GREECE IS COMMITTED to reforms that are vital if it is to avert bankruptcy, the Finance Minister said in remarks published today, warning the next few weeks were crucial for its future in the euro.
Troika
The comments by Yannis Stournaras came ahead of a meeting today with officials from the “troika” of international creditors – the European Union, the European Central Bank and the International Monetary Fund – on budget cuts needed to unlock the next tranche of aid under a massive bailout package.
“The country is committed to implementing a series of measures and reforms to revive the economy and permanently remove the threat of bankruptcy,” Stournaras told the Ethnos newspaper.
He acknowledged that Greeks have had to endure “major sacrifices” as the new coalition government imposes tough austerity measures, including salary and pension cuts, demanded by its creditors in return for aid.
The coming weeks are crucial for the country’s survival because if we go down a different path than logic tells us, it could drive us outside the eurozone and into bankruptcy.
Budget cuts
The troika is seeking budget cuts of another €11.5 billion to unlock a €31.5 billion loan disbursement in September as part of Greece’s latest €130 billion rescue package.

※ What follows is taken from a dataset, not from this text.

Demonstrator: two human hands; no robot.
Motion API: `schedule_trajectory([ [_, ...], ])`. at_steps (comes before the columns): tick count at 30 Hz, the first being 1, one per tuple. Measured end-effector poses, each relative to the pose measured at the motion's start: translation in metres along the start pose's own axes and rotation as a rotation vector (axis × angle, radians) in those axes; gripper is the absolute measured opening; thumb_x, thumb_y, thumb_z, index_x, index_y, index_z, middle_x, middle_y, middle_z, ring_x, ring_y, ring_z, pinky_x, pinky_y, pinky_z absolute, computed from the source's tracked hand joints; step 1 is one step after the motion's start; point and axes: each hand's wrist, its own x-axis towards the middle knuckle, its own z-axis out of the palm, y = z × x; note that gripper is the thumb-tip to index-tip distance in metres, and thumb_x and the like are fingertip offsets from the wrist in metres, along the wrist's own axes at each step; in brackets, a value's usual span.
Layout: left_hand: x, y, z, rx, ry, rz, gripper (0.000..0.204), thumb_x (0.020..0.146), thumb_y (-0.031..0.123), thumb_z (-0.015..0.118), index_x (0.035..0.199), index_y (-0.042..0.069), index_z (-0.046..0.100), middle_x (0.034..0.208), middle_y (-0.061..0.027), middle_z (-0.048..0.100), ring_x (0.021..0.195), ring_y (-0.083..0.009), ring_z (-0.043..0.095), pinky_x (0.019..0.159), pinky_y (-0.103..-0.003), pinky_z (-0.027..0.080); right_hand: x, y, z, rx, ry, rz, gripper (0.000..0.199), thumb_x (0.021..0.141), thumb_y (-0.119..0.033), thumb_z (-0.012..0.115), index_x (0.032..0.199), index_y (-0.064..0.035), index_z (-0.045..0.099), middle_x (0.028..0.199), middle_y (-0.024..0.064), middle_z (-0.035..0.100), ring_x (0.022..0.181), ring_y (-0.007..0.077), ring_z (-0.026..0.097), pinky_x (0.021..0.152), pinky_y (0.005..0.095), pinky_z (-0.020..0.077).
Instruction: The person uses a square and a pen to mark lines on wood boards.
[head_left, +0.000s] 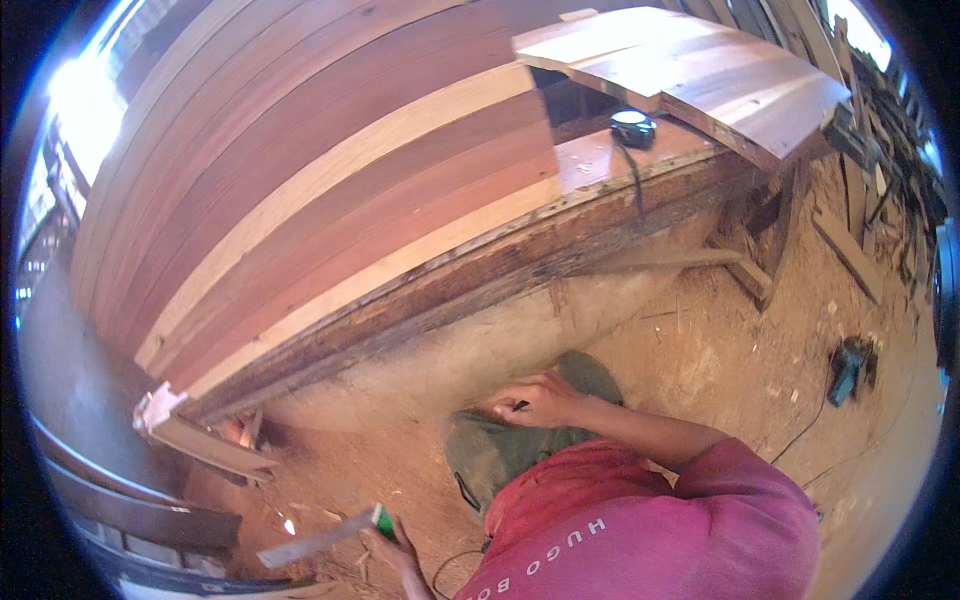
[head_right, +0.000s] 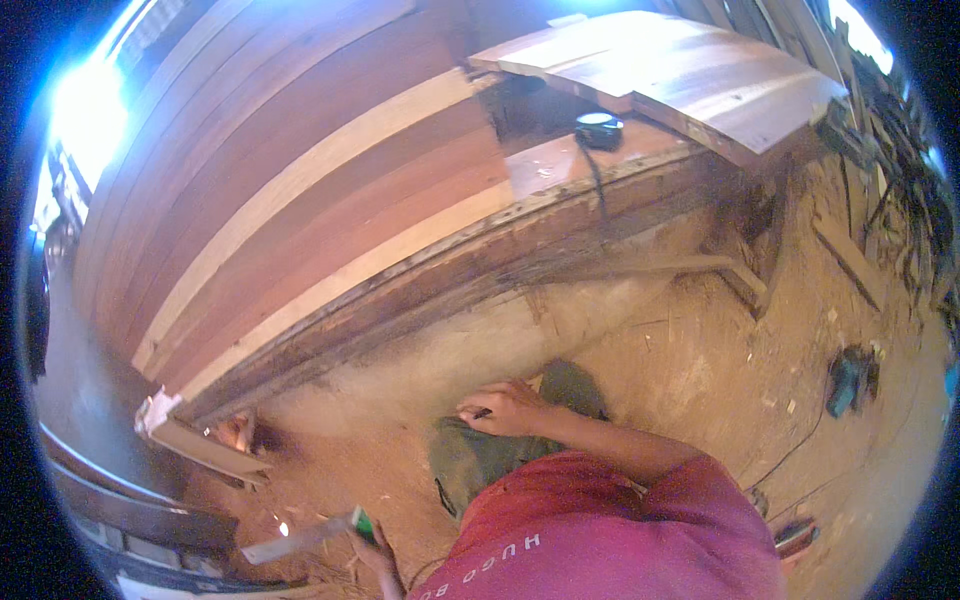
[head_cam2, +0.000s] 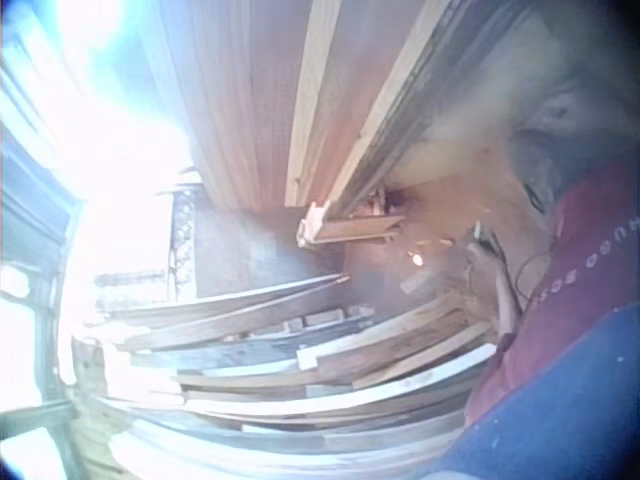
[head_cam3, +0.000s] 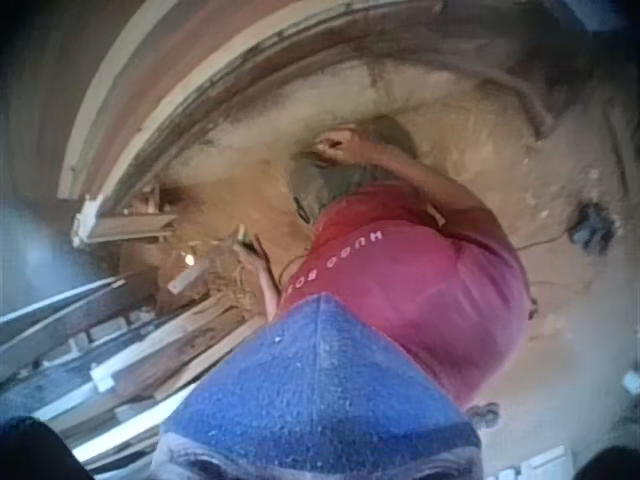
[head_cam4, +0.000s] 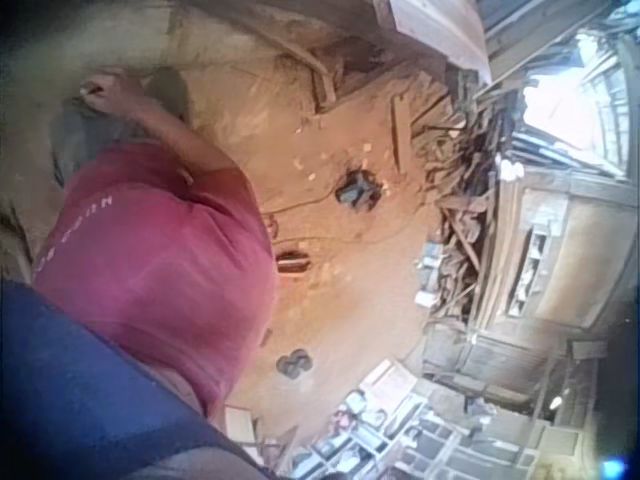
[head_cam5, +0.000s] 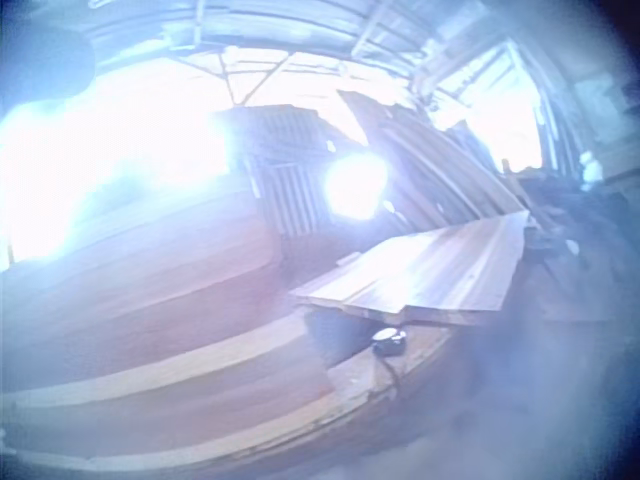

The cuts, applicable in 2013 and 2014, were originally to have been finalised last month but back-to-back elections postponed the decision.
Stournaras said he hoped that Greece could emerge from its deep recession by speeding up a privatisation programme  and structural reforms which are also being sought by its international creditors.
Greece was given a lifeline last week when the ECB agreed on a move which will give Athens access to another four billion euro of funds and ensure its financial survival until September, a German newspaper reported yesterday.